Today in The Herald Scotland, Andrew Purcell wrote about Major Mary Jennings Hegar (pictured above), a former rescue helicopter pilot, who is suing the Department of Defense with three other female veterans from the Iraq and Afghanistan wars. They are arguing that the Pentagon’s Combat Exclusion Policy “violates the Equal Protection Clause of the Constitution and restricts women’s opportunities for career advancement and higher earnings and pensions.”
Hegar is the recipient of the Distinguished Flying Cross, given for heroism or extraordinary achievement in aerial flight, and a Purple Heart. However, she is barred from applying for numerous jobs because of the Pentagon’s Combat Exclusion Policy. The 1994 Policy says “women shall be excluded from assignment to units below the brigade level whose primary mission is to engage in direct combat on the ground.” Although the current Secretary of Defense, Leon Panetta, opened more than 14,000 jobs up to female officers and non-commissioned officers in combat units below the brigade level in 2012 as an exception to the Combat Exclusion Policy, there are still more than 200,000 jobs that are closed to women.
This needs to change. Any woman who is qualified for any job in the military should have the opportunity to serve and recieve credit for that service. Positions should be decided based on capability and not gender.
Here are Just a Few of the Reasons Why:
1.Women are Already Serving in Combat in Afghanistan and did so in Iraq: Despite the restrictions, over 144 American Women have been killed and over 865 American women have been wounded in combat in Afghanistan and in Iraq, according to the US Department of Defense. Given the nature of counterinsurgencies, there are no lines delineating where the battlefield is and is not. Suicide bombings and improvised explosive devices have made clear frontlines a thing of the past. As such, virtually all women serving overseas in Afghanistan have the potential to be in combat.
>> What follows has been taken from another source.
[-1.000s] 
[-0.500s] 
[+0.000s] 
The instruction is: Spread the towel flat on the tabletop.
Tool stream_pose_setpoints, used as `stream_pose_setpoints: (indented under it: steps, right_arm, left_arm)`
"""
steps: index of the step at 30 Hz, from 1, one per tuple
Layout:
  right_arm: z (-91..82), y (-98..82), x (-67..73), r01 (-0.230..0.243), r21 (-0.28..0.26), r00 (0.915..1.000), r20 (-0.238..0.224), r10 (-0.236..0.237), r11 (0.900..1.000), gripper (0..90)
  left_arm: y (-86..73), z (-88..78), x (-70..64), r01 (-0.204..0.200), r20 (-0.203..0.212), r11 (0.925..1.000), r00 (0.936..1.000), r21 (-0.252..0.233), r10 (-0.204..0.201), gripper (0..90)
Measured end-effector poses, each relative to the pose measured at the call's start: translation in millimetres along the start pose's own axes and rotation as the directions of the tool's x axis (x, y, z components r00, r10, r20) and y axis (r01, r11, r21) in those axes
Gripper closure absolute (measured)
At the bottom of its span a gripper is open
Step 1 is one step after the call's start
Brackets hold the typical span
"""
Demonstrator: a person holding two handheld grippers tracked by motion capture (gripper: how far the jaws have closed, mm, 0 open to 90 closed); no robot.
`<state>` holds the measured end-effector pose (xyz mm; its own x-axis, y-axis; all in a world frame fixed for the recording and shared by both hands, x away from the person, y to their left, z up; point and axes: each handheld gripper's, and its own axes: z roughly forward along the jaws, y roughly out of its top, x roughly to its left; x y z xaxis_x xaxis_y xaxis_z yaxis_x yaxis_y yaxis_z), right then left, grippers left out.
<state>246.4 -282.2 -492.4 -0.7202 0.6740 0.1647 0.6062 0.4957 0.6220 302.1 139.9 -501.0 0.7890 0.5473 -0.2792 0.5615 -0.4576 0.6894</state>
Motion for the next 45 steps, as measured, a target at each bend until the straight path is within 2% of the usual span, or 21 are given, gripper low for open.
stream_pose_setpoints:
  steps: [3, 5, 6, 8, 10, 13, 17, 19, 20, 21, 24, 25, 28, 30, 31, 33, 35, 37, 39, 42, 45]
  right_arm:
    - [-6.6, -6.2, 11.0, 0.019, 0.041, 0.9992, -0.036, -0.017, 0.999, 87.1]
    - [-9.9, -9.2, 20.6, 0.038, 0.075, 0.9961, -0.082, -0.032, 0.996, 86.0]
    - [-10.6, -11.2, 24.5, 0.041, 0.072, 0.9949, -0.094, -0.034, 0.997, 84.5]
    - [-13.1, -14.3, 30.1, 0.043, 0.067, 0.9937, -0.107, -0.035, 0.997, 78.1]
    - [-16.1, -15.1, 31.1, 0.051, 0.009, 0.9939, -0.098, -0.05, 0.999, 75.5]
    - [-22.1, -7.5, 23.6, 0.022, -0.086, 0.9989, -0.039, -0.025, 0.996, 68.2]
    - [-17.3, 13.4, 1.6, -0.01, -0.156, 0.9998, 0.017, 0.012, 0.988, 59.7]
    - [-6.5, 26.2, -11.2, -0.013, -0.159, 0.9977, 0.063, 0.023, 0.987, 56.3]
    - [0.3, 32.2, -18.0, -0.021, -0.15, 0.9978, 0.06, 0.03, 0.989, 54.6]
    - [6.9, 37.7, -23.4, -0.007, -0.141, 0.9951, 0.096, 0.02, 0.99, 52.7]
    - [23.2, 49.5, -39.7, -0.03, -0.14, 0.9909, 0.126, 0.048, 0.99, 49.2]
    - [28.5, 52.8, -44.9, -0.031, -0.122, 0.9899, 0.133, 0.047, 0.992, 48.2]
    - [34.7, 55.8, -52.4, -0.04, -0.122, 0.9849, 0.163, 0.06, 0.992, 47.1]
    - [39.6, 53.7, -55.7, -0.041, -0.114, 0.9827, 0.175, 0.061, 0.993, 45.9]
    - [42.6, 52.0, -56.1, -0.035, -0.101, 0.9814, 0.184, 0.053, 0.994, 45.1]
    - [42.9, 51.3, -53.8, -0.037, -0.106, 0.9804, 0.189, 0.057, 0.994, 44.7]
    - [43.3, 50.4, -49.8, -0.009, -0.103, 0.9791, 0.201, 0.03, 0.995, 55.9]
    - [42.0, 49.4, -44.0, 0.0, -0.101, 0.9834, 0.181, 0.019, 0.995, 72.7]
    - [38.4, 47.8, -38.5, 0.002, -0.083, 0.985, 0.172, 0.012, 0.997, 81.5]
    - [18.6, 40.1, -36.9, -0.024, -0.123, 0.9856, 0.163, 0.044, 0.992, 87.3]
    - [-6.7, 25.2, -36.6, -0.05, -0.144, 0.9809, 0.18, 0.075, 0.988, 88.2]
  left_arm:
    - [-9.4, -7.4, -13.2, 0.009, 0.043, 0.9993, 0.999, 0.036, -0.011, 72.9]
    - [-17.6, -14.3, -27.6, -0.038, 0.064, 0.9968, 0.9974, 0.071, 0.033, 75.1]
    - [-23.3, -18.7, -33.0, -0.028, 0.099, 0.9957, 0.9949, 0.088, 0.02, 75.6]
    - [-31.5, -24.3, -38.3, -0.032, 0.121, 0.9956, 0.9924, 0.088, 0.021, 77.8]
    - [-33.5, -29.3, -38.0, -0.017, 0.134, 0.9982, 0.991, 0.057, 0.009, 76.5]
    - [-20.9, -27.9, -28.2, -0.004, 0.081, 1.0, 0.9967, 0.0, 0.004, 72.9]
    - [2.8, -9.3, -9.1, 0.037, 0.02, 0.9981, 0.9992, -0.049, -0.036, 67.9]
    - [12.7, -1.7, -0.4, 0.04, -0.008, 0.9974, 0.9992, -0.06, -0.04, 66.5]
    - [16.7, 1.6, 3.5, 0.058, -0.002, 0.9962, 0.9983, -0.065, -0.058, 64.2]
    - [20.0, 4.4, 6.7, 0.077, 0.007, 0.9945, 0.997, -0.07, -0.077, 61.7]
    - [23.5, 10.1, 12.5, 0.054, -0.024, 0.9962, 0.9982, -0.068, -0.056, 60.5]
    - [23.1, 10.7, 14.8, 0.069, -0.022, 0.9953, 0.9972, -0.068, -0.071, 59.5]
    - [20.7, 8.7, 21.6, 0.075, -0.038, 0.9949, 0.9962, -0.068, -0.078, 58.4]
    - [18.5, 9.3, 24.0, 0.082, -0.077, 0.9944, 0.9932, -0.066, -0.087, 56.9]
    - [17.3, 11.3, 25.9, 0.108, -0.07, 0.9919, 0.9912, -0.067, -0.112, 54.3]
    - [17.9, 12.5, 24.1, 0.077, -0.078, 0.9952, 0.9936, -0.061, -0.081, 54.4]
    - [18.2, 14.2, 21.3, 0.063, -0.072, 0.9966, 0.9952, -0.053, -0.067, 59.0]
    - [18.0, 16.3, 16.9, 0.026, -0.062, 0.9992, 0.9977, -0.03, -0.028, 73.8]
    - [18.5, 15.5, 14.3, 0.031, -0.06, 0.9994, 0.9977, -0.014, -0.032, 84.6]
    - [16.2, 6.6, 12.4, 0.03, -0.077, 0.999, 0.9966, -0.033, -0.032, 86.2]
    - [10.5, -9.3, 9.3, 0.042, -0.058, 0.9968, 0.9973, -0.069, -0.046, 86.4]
2.Women Have Performed Well in Afghanistan and Iraq According to Department of Defense Studies: The most recent U.S. Department of Defense study found that in Afghanistan and in Iraq women have positively impacted their units’ ability to complete thieir missions.
3.The U.S. Military Leadership Diversity Commission Reccommends Allowing Women to “Serve Fully in Front-Line Combat Units”.
4.More Than a Dozen Other Countries Have Successfully Allowed Women to Serve in “Close Combat” Roles: A 2010 study conducted by the British Ministry of Defense found that Canada, Denmark, Finland, France, Germany, Israel, the Netherlands, Norway, Poland, Romania, and Sweden all allowed women in “close combat roles,” or roles which invovled “engaging an enemy on the ground with individual or crew served weapons, while being exposed to hostile fire and to a high probability of direct physical contact with the hostile forces personnel.” In 2011, Australia opened up all front-line combat roles to women. Women have flown combat missions as fighter pilots for the United States, Britain, Pakistan, Serbia, and South Africa, amongst others.
5.The Combat Exclusion Policy Puts Women in Danger by Not Giving Them the Training They Need: Although women are in combat, as seen from the number of casualties, they are not getting the training they need for it.
6.Women Don’t Get the Same Opportunities for Career Advancement Because of the Combat Exclusion Policy: Numerous jobs in the military require combat experience, making it difficult for women to get promoted. Almost all of the top ranking military members are men for this reason.
7.Women Can Be More Effective than Men in Gaining Intelligence From Women and Children: In places like Afghanistan, where women can be stgmatized for speaking with a man they are not related to or married to, female soldiers have had greater success in gaining intelligence from local women. They have also had greater success gaining intelligence from children.
8.Women Can Enter Areas Barred to Men: In nations like Afghanistan, where male strangers are frequently barred from entering women’s rooms, women have been able to search other women’s rooms for contraband. There are other areas, like women’s sections in mosques, that are frequently off-limits to men.
9.Women Are Sometimes More Physically Suited to Combat than Men: In the case of combat pilots, women are actually more suited physically to dealing with g-forces than men. Because women have shorter blood vessel routes in their necks, they are less likely to black out from it than men are. However, for decades, military leadesr operated under the assumption that women would be less able to deal with g forces. There are probably more areas like this where women’s unique physical characteristics are advantages, not disadvantages. For example, in a tank, wouldn’t it be better to have smaller soldiers? Just for the sake of space?
I wish Hegar luck with her lawsuit. Any qualified woman who can meet the physical requirements necessary for front-line combat should have the opportunity to serve and recieve credit for that service.